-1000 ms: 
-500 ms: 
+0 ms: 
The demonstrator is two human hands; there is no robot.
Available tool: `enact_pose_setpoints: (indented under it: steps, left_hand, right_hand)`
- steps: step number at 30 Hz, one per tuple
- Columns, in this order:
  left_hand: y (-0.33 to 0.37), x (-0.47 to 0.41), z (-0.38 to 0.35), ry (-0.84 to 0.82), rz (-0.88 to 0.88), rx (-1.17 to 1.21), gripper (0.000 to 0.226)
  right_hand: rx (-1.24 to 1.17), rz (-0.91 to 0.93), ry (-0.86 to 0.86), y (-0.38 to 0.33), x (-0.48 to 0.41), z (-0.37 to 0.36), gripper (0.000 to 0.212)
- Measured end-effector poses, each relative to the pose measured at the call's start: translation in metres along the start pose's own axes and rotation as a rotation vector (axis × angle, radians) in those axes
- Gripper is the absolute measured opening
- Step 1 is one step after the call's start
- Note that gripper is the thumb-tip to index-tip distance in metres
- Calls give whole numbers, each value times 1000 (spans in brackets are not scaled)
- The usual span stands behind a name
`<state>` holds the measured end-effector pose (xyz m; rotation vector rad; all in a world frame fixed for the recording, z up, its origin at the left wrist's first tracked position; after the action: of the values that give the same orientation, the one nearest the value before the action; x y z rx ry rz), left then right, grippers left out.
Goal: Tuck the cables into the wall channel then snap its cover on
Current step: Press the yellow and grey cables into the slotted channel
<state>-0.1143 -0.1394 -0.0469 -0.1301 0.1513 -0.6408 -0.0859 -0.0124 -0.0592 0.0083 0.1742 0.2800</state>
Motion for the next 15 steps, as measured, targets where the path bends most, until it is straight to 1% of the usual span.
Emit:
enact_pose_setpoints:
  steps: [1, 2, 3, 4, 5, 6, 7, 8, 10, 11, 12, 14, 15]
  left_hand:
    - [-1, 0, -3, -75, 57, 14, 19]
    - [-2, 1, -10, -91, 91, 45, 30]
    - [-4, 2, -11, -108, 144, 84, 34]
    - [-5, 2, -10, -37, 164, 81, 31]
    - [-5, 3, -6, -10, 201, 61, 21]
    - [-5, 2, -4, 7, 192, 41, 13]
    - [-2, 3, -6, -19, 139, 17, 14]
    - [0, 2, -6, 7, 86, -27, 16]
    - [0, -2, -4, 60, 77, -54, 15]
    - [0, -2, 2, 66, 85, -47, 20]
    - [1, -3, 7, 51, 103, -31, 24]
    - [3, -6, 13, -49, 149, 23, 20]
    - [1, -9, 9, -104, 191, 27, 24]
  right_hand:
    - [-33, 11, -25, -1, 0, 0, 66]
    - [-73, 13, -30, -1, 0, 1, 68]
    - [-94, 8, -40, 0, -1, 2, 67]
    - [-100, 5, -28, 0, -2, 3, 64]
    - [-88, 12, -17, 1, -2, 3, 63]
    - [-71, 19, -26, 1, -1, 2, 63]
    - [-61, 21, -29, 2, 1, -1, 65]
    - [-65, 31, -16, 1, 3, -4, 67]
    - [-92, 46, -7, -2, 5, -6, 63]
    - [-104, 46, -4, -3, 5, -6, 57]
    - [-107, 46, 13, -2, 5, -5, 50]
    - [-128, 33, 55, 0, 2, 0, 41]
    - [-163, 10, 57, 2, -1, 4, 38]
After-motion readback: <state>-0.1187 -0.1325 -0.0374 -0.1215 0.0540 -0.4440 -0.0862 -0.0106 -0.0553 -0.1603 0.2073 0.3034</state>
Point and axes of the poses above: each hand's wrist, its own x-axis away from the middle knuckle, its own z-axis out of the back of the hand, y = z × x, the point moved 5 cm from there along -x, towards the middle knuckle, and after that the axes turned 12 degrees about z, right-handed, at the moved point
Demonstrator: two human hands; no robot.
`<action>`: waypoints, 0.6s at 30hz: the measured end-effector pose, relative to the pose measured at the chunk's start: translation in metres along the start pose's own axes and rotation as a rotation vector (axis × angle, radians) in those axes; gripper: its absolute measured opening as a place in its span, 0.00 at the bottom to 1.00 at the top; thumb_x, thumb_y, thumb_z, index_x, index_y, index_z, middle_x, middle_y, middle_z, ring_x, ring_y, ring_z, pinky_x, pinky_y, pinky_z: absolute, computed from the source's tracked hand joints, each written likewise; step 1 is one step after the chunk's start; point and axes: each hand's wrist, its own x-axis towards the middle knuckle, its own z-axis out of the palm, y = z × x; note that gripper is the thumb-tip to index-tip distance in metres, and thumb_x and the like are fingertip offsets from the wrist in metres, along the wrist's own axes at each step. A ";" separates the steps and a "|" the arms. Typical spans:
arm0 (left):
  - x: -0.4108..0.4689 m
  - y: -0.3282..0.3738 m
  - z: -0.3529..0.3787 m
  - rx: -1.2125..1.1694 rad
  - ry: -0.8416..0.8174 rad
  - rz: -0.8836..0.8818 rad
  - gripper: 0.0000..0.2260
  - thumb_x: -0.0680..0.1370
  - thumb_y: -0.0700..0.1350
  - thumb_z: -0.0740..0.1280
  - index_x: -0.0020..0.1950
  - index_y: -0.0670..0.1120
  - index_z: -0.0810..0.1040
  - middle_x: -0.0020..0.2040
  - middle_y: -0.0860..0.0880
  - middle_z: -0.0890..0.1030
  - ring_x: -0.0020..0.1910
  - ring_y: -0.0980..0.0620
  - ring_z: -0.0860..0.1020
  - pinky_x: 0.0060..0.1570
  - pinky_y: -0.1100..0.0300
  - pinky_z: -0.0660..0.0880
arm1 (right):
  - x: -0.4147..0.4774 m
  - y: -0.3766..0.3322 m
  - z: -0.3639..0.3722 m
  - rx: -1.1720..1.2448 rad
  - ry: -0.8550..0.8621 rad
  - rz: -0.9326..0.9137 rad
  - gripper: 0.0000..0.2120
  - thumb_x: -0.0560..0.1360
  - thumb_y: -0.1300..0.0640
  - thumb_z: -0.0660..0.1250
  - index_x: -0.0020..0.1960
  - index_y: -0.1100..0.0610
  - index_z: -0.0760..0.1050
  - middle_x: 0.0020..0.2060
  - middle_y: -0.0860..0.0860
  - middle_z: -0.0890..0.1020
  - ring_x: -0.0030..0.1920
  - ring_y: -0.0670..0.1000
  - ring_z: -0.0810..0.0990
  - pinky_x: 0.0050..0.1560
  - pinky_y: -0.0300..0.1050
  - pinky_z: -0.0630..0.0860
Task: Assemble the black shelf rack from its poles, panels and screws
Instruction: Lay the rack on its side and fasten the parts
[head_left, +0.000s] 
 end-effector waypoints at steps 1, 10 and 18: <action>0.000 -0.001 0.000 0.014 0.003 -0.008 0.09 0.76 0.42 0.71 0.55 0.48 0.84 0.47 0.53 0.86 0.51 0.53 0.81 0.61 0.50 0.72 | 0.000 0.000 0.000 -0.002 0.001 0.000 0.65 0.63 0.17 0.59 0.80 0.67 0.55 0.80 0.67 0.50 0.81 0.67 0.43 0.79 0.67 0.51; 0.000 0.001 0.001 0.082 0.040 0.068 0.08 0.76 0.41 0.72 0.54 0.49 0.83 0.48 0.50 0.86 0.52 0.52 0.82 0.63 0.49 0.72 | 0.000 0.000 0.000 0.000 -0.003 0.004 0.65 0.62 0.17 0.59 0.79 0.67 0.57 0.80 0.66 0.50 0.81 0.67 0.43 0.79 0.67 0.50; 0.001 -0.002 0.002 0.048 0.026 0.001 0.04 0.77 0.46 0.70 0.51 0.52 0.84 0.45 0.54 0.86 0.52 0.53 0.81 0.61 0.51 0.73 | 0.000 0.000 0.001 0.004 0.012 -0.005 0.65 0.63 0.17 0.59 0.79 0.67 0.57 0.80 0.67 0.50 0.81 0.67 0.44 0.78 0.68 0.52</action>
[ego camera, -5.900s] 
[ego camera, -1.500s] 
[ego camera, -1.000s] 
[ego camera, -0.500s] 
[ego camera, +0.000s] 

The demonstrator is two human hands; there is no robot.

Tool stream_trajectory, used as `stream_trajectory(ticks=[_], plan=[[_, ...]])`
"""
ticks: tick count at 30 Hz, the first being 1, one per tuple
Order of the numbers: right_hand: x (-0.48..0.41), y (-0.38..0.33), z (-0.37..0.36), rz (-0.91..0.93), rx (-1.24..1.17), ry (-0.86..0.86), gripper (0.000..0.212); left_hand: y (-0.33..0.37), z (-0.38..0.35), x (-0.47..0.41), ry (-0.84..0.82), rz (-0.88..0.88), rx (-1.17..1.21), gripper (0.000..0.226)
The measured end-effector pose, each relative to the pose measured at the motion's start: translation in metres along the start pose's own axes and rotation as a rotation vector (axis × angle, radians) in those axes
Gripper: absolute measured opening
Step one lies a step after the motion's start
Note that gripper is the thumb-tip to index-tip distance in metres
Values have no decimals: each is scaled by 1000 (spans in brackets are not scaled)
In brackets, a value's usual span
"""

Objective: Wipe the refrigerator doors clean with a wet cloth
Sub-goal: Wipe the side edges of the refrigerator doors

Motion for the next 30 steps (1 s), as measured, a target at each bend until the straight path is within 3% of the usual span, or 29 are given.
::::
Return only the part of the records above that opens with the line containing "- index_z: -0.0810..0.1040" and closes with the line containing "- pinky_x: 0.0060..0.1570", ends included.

  - index_z: -0.0810..0.1040
  - middle_x: -0.0020..0.2040
  - middle_y: -0.0860..0.0880
  - middle_z: -0.0890..0.1030
  - ring_x: -0.0020..0.1910
  - ring_y: -0.0980..0.0620
  - ring_z: -0.0860..0.1020
  - pinky_x: 0.0060..0.1570

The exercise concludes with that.